### What the task requires
Consider the listing below. Extract exactly the lines from the line containing "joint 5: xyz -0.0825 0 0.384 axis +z" to the line containing "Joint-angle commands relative", both included.

### Dataset records
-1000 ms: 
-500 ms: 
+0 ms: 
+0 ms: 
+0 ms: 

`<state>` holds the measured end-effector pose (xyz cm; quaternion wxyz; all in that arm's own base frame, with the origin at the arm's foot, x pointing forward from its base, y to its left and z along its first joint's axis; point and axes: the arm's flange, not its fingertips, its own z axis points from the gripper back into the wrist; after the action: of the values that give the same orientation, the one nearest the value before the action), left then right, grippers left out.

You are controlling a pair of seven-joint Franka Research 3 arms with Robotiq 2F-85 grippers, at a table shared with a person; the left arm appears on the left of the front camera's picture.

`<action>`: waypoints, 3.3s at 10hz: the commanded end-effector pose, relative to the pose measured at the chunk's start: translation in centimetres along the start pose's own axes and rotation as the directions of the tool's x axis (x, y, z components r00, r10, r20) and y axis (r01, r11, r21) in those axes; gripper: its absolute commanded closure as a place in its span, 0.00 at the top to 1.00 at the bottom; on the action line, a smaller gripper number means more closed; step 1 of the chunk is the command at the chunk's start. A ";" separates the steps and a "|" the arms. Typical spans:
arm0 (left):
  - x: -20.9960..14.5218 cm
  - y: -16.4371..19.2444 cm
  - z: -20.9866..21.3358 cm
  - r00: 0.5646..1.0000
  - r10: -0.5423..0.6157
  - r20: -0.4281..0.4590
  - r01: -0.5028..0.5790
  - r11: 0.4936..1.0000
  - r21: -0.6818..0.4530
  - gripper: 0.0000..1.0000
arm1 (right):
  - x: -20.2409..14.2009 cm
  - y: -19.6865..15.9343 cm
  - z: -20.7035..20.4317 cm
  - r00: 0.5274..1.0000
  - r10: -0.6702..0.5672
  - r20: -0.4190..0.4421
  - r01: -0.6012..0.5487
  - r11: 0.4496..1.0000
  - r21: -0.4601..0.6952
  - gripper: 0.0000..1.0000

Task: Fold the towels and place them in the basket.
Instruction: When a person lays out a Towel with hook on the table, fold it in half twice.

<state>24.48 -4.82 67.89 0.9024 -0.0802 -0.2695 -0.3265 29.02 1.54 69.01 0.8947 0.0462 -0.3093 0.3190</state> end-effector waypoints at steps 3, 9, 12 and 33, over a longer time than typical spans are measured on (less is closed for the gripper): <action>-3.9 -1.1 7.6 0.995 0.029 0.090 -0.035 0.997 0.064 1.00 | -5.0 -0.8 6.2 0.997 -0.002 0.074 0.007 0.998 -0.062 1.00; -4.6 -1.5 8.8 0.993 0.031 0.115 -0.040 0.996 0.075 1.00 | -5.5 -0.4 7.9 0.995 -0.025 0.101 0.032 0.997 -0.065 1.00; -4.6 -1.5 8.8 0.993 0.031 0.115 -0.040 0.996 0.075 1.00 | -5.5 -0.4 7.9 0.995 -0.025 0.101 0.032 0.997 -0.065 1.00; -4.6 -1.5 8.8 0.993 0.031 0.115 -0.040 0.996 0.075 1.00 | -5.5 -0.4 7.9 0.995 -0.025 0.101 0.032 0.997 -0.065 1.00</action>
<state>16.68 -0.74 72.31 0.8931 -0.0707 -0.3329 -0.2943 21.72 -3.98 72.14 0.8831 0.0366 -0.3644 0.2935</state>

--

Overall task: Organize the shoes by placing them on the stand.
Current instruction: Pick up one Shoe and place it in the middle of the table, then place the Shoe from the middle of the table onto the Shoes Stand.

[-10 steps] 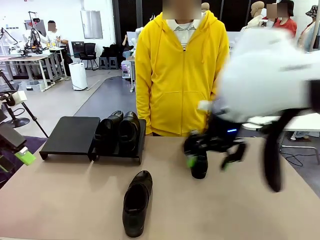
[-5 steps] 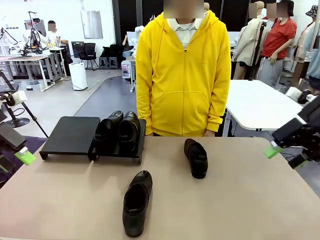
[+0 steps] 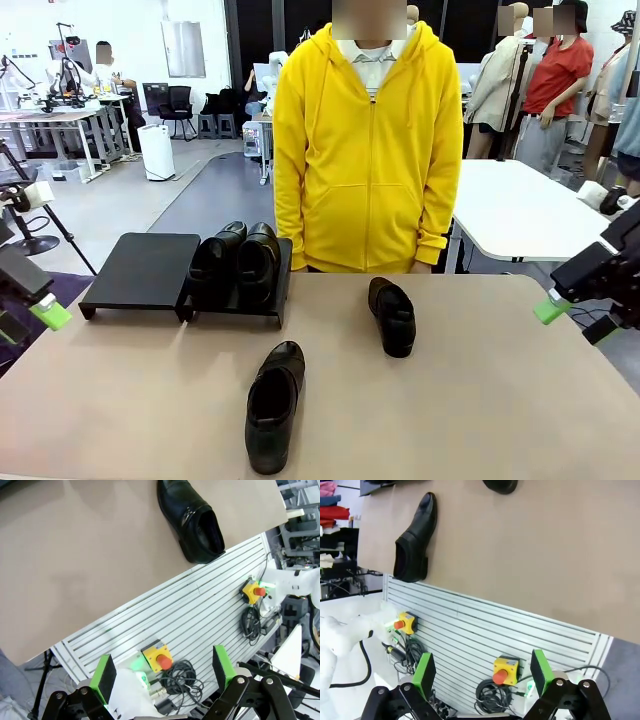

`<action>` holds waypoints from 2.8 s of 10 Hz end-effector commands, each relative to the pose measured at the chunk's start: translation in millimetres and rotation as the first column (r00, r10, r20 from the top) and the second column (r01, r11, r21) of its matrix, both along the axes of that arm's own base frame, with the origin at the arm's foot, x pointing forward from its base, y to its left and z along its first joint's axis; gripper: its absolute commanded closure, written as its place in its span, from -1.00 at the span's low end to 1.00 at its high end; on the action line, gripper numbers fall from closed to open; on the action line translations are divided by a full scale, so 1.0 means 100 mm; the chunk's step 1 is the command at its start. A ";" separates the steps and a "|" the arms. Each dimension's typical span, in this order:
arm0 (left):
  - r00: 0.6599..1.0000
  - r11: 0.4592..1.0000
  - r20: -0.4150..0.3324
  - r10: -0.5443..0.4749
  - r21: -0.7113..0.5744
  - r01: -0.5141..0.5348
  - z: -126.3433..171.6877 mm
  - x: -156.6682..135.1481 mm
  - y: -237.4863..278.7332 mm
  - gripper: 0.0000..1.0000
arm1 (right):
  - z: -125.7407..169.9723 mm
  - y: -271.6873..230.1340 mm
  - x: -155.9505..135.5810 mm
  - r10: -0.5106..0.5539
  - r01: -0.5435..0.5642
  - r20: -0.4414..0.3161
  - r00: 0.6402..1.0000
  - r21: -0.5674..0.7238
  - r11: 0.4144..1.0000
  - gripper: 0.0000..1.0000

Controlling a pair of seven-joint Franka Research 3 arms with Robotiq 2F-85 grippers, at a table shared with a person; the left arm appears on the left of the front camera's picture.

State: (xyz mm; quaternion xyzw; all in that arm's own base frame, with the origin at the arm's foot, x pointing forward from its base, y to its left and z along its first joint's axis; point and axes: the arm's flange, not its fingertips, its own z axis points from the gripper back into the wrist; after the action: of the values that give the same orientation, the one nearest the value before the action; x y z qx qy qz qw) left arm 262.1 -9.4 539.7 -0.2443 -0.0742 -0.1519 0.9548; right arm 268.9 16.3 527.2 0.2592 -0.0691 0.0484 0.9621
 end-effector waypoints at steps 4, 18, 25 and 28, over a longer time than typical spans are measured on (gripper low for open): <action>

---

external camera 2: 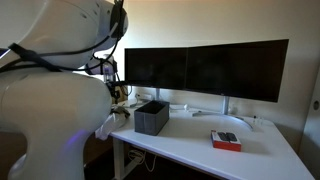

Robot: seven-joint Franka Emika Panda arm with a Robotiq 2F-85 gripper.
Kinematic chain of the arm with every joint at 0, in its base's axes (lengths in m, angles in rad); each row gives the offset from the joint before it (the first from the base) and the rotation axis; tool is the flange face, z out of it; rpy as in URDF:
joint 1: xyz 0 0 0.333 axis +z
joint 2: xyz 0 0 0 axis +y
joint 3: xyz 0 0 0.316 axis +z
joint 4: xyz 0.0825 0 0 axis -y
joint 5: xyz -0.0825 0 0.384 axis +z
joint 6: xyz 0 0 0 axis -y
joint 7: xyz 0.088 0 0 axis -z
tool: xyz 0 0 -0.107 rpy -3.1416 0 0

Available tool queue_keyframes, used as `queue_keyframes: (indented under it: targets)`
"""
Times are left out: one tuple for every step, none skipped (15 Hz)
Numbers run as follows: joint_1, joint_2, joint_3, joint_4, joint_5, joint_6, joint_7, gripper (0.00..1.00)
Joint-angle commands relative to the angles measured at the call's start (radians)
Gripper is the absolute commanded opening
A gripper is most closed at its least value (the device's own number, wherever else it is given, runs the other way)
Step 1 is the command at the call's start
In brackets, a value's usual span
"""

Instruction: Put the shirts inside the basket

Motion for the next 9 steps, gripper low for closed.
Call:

### Answer for this exercise
joint 5: xyz -0.0825 0 0.384 axis +z
joint 6: xyz 0 0 0 axis -y
joint 7: xyz 0.088 0 0 axis -z
tool: xyz 0 0 -0.107 rpy -3.1416 0 0

Available tool queue_keyframes, used as `queue_keyframes: (indented under it: targets)`
"""
Times are left out: one tuple for every step, none skipped (15 Hz)
Numbers run as follows: joint_1, joint_2, joint_3, joint_4, joint_5, joint_6, joint_7, gripper (0.00..1.00)
Joint-angle commands relative to the angles measured at the call's start (radians)

That concludes the exercise.